Data Integrity Check inquiry

Tymofij · March 14, 2023, 11:25pm

Hello!

I would like to understand better how the Data Integrity Check takes place.

I have been experiencing an issue where my datasets are cut significantly short based on the feature frequency during the data upload (“OTUs with ≥ 2 counts” in the Data Inspection step). It seems like very straightforward filtering, but I cannot replicate it on my own with my raw input datasets.

Could you describe step-by-step the algorithm of data integrity check upon data upload, please?
I would like to recreate this quality control on my own with my datasets to make sure there aren’t any errors.

Thank you!

Yao · March 16, 2023, 1:28am

Hello,
For data integrity check , we keep the features that occur in at least 2 samples and also filter the constant features(variance equals 0) across the samples.
You can also check our R functions for details.
Hope this helps. Let me know if you have more questions.

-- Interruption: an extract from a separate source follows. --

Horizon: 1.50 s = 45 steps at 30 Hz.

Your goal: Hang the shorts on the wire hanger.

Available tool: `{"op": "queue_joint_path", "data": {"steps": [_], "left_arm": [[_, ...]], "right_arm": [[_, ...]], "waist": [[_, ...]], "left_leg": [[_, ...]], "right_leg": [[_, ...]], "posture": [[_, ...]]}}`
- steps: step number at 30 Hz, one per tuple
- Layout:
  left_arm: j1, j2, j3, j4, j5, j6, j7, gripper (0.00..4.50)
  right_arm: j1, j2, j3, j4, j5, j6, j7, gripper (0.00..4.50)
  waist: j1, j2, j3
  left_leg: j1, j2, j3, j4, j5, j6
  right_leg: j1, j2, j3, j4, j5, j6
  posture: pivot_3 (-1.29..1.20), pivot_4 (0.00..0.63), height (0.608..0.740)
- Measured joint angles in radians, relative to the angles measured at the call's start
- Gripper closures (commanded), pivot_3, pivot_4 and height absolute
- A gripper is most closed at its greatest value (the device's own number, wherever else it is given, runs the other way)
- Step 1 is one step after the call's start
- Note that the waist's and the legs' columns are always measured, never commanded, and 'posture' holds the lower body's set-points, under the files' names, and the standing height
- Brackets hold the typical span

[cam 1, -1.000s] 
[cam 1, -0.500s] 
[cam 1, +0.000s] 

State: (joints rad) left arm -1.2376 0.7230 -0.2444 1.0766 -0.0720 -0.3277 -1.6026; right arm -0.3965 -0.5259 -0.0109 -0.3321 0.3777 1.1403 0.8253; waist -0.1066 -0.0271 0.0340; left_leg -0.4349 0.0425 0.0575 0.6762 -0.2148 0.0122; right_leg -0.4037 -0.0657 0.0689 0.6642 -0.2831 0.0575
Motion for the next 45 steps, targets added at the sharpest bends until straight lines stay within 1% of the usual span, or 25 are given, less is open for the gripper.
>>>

Tymofij · March 17, 2023, 8:28pm

Thank you for your response!

The R command only says this:

7. mbSet<-SanityCheckData(mbSet, “text”);

8. mbSet<-SanityCheckSampleData(mbSet);

9. mbSet<-SetMetaAttributes(mbSet, “1”)

Is there a better way to analyze these R functions?

jeff.xia · March 21, 2023, 1:23pm

Based on your question, you can read the underlying R source code at XiaLab GitHub.

7.	mbSet<-SanityCheckData(mbSet, “text”);
8.	mbSet<-SanityCheckSampleData(mbSet);
9.	mbSet<-SetMetaAttributes(mbSet, “1”)